• TASK TO COMPLETE:
Return verbatim the line containing "crushed red coke can: 202,71 stays put" together with all lines that follow it, through the end of the records.

DATA FOR REVIEW: Begin

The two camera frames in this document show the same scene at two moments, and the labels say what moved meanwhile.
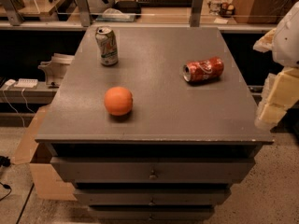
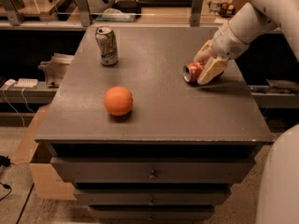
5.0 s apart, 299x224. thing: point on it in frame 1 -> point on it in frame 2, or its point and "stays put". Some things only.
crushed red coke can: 202,71 stays put
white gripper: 287,40 -> 228,43
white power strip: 26,82 stays put
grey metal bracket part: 56,68 stays put

DATA FOR REVIEW: End

• ANSWER:
crushed red coke can: 202,71 stays put
white gripper: 287,40 -> 228,43
white power strip: 26,82 stays put
grey metal bracket part: 56,68 stays put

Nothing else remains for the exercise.